Exactly as written, retype the listing below, omitting the pictures.
····················
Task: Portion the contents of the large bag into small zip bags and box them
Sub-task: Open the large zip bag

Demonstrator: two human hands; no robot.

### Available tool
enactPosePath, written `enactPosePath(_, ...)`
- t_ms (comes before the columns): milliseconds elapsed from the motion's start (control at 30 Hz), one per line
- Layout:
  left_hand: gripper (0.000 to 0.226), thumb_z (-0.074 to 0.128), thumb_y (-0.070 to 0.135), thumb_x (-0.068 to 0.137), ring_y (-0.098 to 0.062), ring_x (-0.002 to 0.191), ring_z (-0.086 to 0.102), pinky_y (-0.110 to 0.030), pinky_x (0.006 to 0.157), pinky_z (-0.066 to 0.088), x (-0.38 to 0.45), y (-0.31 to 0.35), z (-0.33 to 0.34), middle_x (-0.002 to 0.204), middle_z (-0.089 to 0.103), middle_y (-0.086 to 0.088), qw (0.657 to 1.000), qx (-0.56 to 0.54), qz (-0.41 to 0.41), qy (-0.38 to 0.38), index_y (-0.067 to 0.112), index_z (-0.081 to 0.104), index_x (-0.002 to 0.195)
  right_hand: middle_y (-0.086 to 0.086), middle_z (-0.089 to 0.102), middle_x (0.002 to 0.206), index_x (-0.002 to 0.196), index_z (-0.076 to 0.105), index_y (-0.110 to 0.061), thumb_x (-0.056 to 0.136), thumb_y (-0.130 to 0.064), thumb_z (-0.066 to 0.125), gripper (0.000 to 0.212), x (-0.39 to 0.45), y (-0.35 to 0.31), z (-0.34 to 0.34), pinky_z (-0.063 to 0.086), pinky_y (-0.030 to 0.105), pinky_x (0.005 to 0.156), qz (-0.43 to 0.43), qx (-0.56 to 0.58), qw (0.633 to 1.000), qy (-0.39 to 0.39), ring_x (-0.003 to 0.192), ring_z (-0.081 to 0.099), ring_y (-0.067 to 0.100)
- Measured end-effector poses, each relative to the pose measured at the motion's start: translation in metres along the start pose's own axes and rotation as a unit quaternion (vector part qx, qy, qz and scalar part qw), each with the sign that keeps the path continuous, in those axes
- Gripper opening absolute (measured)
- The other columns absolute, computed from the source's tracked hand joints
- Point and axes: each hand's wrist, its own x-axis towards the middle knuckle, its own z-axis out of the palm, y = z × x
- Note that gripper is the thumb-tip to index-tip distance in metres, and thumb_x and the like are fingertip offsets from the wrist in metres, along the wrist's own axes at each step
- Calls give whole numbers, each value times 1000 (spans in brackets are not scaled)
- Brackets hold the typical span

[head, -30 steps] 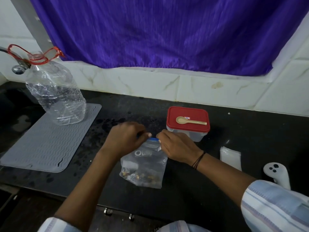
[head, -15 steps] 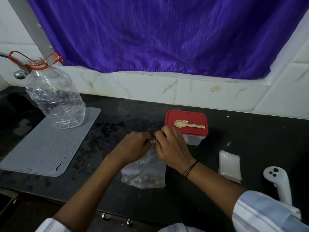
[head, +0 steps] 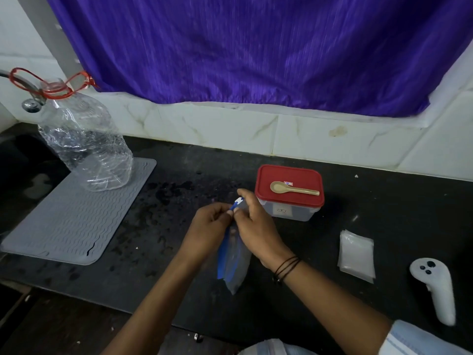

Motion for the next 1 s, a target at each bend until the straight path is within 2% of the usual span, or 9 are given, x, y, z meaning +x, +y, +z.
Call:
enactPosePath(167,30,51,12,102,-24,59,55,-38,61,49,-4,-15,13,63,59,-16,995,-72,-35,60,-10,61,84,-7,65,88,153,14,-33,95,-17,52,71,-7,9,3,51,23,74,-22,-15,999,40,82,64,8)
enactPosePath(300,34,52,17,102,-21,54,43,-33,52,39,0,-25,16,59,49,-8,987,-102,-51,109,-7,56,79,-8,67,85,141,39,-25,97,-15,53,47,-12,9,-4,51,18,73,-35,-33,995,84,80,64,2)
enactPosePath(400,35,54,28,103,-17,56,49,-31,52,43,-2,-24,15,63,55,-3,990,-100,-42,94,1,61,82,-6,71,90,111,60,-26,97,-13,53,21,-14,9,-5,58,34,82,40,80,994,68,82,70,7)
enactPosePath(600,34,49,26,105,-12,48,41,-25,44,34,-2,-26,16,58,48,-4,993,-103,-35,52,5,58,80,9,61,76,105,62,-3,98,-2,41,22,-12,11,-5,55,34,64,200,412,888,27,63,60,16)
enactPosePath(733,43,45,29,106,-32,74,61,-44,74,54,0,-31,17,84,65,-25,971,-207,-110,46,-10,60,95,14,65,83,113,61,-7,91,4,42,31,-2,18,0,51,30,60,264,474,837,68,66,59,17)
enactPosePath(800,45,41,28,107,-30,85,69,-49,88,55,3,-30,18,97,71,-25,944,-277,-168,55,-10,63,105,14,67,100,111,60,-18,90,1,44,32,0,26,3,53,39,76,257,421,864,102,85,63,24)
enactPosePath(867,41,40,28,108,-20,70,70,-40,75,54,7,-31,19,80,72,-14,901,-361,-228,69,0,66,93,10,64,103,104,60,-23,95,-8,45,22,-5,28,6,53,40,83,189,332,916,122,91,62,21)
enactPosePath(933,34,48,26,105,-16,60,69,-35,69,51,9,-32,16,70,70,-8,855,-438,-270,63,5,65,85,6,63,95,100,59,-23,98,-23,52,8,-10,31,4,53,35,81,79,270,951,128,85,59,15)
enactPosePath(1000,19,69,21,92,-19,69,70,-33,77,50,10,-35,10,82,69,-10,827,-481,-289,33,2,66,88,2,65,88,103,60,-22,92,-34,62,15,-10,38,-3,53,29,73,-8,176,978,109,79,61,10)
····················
**Expected answer:**
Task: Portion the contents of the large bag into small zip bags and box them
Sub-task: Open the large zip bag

Demonstrator: two human hands; no robot.

### Available tool
enactPosePath, written `enactPosePath(_, ...)`
- t_ms (comes before the columns): milliseconds elapsed from the motion's start (control at 30 Hz), one per line
- Layout:
  left_hand: gripper (0.000 to 0.226), thumb_z (-0.074 to 0.128), thumb_y (-0.070 to 0.135), thumb_x (-0.068 to 0.137), ring_y (-0.098 to 0.062), ring_x (-0.002 to 0.191), ring_z (-0.086 to 0.102), pinky_y (-0.110 to 0.030), pinky_x (0.006 to 0.157), pinky_z (-0.066 to 0.088), x (-0.38 to 0.45), y (-0.31 to 0.35), z (-0.33 to 0.34), middle_x (-0.002 to 0.204), middle_z (-0.089 to 0.103), middle_y (-0.086 to 0.088), qw (0.657 to 1.000), qx (-0.56 to 0.54), qz (-0.41 to 0.41), qy (-0.38 to 0.38), index_y (-0.067 to 0.112), index_z (-0.081 to 0.104), index_x (-0.002 to 0.195)
  right_hand: middle_y (-0.086 to 0.086), middle_z (-0.089 to 0.102), middle_x (0.002 to 0.206), index_x (-0.002 to 0.196), index_z (-0.076 to 0.105), index_y (-0.110 to 0.061), thumb_x (-0.056 to 0.136), thumb_y (-0.130 to 0.064), thumb_z (-0.066 to 0.125), gripper (0.000 to 0.212), x (-0.39 to 0.45), y (-0.35 to 0.31), z (-0.34 to 0.34), pinky_z (-0.063 to 0.086), pinky_y (-0.030 to 0.105), pinky_x (0.005 to 0.156), qz (-0.43 to 0.43), qx (-0.56 to 0.58), qw (0.633 to 1.000), qy (-0.39 to 0.39), ring_x (-0.003 to 0.192), ring_z (-0.081 to 0.099), ring_y (-0.067 to 0.100)
- Measured end-effector poses, each relative to the pose measured at the motion's start: translation in metres along the start pose's own axes and rotation as a unit quaternion (vector part qx, qy, qz and scalar part qw), each with the sign that keeps the path continuous, in those axes
- Gripper opening absolute (measured)
- The other columns absolute, computed from the source's tracked hand joints
- Point and axes: each hand's wrist, its own x-axis towards the middle knuckle, its own z-axis out of the palm, y = z × x
- Note that gripper is the thumb-tip to index-tip distance in metres, and thumb_x and the like are fingertip offsets from the wrist in metres, along the wrist's own axes at each step
- Calls give whole numbers, each value times 1000 (spans in brackets are not scaled)
- Brackets hold the typical span

[head, -30 steps] 
[head, -15 steps] 
[head, +0 steps] 

Motion for the next 1 s, a target at each bend until the straight path is within 2% of the usual span, or 9 are given, x, y, z meaning +x, +y, +z.
Call:
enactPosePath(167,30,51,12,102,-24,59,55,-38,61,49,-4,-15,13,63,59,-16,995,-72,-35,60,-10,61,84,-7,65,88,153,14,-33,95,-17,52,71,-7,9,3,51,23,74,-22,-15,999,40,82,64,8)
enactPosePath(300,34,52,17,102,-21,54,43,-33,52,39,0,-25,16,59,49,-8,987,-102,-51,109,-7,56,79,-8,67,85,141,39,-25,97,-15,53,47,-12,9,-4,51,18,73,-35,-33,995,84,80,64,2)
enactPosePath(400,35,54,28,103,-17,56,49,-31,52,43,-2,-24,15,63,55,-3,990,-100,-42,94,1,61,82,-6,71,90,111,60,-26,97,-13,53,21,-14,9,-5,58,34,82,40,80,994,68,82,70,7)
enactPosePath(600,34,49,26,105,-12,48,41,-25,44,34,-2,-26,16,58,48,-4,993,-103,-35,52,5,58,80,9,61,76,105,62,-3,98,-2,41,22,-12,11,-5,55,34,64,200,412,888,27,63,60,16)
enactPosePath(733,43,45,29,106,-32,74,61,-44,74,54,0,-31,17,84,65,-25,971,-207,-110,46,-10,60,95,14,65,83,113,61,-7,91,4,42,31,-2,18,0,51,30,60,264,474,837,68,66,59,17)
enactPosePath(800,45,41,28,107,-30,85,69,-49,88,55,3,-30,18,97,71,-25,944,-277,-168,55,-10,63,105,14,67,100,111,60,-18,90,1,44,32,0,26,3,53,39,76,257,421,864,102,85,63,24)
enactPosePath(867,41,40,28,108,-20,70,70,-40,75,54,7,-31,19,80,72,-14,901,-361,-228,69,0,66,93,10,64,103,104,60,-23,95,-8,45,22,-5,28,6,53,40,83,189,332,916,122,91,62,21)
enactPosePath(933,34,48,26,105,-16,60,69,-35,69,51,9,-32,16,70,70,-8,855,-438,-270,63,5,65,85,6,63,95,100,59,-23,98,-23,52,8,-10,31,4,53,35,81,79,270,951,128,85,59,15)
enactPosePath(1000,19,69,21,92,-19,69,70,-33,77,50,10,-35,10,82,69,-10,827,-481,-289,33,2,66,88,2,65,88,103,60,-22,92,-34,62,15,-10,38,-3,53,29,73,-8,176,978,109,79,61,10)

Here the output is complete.